(How to complete this task) Locate the string "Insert" throughout the material and copy every line in which it occurs.

(Source material)
◇ ◇ ◇ ◇ ◇
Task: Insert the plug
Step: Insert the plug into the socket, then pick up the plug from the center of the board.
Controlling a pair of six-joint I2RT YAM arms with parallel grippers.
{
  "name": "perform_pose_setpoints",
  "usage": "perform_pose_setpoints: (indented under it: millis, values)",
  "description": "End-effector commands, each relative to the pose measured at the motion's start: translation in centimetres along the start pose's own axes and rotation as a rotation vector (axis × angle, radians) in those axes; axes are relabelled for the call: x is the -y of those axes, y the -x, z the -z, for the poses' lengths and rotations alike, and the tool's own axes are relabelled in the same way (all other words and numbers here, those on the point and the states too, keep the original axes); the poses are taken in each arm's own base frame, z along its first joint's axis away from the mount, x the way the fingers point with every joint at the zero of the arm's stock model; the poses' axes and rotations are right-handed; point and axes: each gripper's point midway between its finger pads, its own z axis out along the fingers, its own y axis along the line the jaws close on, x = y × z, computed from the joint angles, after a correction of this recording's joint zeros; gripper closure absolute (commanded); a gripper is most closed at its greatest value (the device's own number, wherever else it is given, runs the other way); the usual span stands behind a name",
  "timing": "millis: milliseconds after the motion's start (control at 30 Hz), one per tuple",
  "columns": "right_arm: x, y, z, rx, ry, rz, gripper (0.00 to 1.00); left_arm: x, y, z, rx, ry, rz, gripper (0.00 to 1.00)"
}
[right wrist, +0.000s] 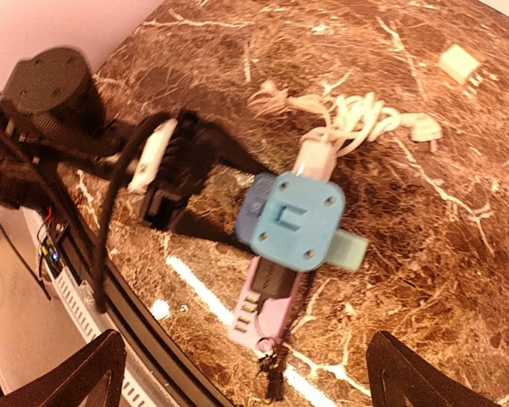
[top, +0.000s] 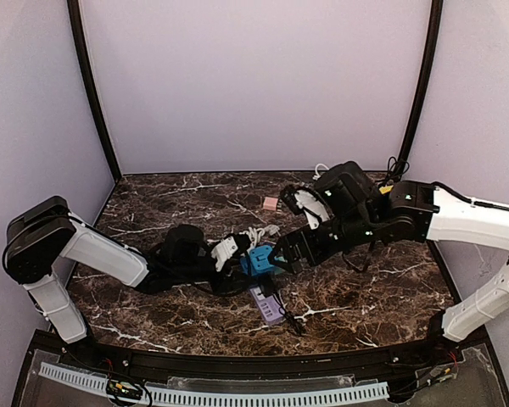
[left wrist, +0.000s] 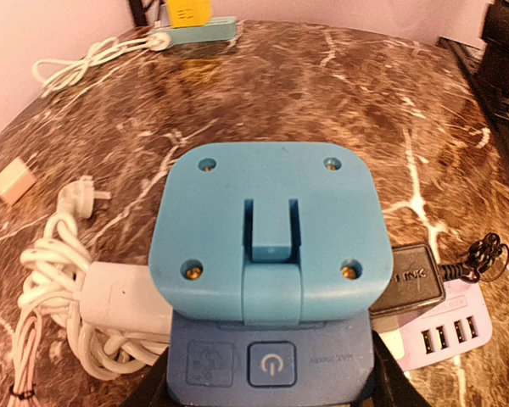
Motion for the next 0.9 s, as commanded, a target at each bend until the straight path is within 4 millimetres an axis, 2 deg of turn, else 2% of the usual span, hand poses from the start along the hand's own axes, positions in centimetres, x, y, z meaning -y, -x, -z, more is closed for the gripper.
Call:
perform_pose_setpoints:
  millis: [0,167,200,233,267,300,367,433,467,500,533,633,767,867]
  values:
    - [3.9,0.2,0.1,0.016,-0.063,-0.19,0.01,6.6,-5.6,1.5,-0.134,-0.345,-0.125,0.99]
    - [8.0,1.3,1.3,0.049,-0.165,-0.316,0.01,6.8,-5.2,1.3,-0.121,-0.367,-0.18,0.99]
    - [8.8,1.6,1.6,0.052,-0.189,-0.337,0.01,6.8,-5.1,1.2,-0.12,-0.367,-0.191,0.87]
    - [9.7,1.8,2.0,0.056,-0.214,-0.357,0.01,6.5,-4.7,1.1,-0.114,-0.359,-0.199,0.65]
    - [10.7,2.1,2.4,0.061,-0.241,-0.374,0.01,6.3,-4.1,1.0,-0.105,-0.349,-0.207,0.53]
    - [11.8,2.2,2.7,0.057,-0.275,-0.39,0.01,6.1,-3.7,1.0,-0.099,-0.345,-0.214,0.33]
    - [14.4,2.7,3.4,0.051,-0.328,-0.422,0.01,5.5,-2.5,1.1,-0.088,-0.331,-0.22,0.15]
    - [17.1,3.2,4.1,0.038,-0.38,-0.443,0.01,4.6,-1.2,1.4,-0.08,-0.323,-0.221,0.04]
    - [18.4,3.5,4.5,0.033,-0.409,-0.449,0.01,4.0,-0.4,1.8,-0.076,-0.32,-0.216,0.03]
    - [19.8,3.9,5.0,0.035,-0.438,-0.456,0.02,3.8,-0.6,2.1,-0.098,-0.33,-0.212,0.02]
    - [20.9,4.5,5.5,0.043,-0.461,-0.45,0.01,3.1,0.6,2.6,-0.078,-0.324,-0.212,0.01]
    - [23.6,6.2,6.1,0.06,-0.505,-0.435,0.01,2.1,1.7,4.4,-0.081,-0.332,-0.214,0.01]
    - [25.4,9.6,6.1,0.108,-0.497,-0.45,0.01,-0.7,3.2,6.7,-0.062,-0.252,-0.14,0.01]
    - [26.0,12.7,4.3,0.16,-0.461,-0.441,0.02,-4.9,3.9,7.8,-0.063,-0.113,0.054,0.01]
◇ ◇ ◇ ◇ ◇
(Response to this exercise)
Task: Insert the plug
Step: Insert the plug into the socket, then pick up the plug from the center of the board.

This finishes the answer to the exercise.